EXERCISE OBJECTIVE: Among the lines below, restate word for word only those from the line with "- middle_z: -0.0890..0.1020" through the line with "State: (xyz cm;", with both end lines kept.
◆ ◆ ◆
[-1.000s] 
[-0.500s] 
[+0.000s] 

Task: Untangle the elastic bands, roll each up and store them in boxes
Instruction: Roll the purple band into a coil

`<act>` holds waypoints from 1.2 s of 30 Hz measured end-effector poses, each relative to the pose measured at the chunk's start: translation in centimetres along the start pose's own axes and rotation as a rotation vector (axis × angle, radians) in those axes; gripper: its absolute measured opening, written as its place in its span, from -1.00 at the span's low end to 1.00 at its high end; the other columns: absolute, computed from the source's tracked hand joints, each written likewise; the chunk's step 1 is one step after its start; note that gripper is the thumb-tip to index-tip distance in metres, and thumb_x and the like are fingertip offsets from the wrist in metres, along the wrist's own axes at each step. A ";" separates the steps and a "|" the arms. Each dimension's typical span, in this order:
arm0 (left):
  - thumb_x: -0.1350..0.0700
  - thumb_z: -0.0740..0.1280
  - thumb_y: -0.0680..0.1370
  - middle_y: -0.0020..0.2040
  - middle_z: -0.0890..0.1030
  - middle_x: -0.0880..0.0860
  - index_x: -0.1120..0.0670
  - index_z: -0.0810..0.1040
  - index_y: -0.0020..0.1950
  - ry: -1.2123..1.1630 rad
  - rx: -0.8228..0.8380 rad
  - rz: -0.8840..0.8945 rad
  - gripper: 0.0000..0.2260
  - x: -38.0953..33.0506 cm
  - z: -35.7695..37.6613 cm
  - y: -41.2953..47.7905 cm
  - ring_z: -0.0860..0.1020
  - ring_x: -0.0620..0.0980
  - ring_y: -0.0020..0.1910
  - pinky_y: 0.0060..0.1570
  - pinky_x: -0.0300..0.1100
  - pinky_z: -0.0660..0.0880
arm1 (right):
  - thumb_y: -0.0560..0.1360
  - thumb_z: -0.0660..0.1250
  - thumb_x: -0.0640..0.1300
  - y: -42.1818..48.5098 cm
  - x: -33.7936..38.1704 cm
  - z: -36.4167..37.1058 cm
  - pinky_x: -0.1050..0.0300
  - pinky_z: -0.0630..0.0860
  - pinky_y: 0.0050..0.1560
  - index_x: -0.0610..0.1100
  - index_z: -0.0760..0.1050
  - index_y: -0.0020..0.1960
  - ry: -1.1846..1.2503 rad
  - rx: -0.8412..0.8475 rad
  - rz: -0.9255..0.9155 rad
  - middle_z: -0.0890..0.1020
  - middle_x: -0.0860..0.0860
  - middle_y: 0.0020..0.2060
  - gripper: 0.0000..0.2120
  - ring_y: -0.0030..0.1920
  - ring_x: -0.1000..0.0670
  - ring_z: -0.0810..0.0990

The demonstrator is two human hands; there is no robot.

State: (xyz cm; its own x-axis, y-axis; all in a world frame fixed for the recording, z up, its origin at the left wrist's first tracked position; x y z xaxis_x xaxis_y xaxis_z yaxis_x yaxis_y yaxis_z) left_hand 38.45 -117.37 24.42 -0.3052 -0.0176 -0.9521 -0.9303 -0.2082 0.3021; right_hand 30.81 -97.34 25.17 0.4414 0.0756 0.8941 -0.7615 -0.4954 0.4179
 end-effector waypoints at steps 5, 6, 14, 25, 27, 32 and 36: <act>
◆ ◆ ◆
EXERCISE RESULT:
  - middle_z: -0.0890..0.1020
  - middle_x: -0.0860..0.0860
  - middle_y: 0.0020..0.2060
  - gripper: 0.0000..0.2120
  - ring_y: -0.0030..0.1920
  - ring_x: -0.1000..0.0670
  - ring_z: -0.0810..0.0990

The demonstrator is two human hands; there is no robot.

State: (xyz cm; its own x-axis, y-axis; all in a world frame fixed for the recording, z up, its origin at the left wrist's first tracked position; x y z xaxis_x xaxis_y xaxis_z yaxis_x yaxis_y yaxis_z) left_hand 38.45 -117.37 24.42 -0.3052 -0.0176 -0.9521 -0.9303 -0.2082 0.3021; right_hand 30.81 -97.34 25.17 0.4414 0.0756 0.8941 -0.7615 -0.4954 0.4179

That completes the response.